— WHAT YOU NEED TO DO —
Copy the lines below, beginning with the one that contains "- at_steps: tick" and continuing through the final line, exactly as written and with no other lines.

■ ■ ■

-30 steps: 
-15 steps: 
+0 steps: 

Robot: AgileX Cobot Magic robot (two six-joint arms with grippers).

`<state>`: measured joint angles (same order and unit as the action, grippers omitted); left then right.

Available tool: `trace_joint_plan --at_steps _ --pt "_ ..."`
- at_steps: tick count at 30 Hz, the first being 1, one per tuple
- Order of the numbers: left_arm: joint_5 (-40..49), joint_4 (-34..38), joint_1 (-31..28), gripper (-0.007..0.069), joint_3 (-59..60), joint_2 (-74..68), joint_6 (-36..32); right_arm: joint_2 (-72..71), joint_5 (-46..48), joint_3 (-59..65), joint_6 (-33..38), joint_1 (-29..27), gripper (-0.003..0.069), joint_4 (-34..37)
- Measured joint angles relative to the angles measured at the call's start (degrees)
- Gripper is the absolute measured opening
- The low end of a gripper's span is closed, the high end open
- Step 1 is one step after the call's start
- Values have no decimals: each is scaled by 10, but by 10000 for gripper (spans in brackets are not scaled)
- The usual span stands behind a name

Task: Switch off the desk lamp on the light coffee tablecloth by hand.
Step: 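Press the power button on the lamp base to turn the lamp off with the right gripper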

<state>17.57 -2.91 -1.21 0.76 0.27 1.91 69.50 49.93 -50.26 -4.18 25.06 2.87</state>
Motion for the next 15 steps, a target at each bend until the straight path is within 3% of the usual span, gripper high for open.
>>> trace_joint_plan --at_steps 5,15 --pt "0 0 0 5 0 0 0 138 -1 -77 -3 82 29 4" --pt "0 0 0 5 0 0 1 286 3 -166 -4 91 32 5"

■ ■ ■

— SOLUTION FOR THIS EXERCISE —
- at_steps: tick count at 30 Hz, the first being 1, one per tuple
- Order of the numbers: left_arm: joint_5 (-40..49), joint_4 (-34..38), joint_1 (-31..28), gripper (-0.007..0.069), joint_3 (-59..60), joint_2 (-74..68), joint_6 (-36..32); right_arm: joint_2 (-72..71), joint_5 (-46..48), joint_3 (-59..65), joint_6 (-33..38), joint_1 (-29..27), gripper (-0.003..0.069), joint_4 (-34..37)
- Measured joint angles relative to the angles measured at the call's start (degrees)
- Gripper is the absolute measured opening
- The low end of a gripper's span is closed, the high end open
- Step 1 is one step after the call's start
- Values have no decimals: each is scaled by 10, but by 10000 for gripper (spans in brackets are not scaled)
- The usual span stands behind a name

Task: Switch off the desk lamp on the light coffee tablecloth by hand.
Step: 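Press the power button on the lamp base to turn the lamp off with the right gripper
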
<state>17.57 -2.91 -1.21 0.76 0.27 1.91 69.50 49.93 -50.26 -4.18 25.06 2.87</state>
Motion for the next 15 steps, a target at each bend until the straight path is within 3% of the usual span, gripper high for open.
>>> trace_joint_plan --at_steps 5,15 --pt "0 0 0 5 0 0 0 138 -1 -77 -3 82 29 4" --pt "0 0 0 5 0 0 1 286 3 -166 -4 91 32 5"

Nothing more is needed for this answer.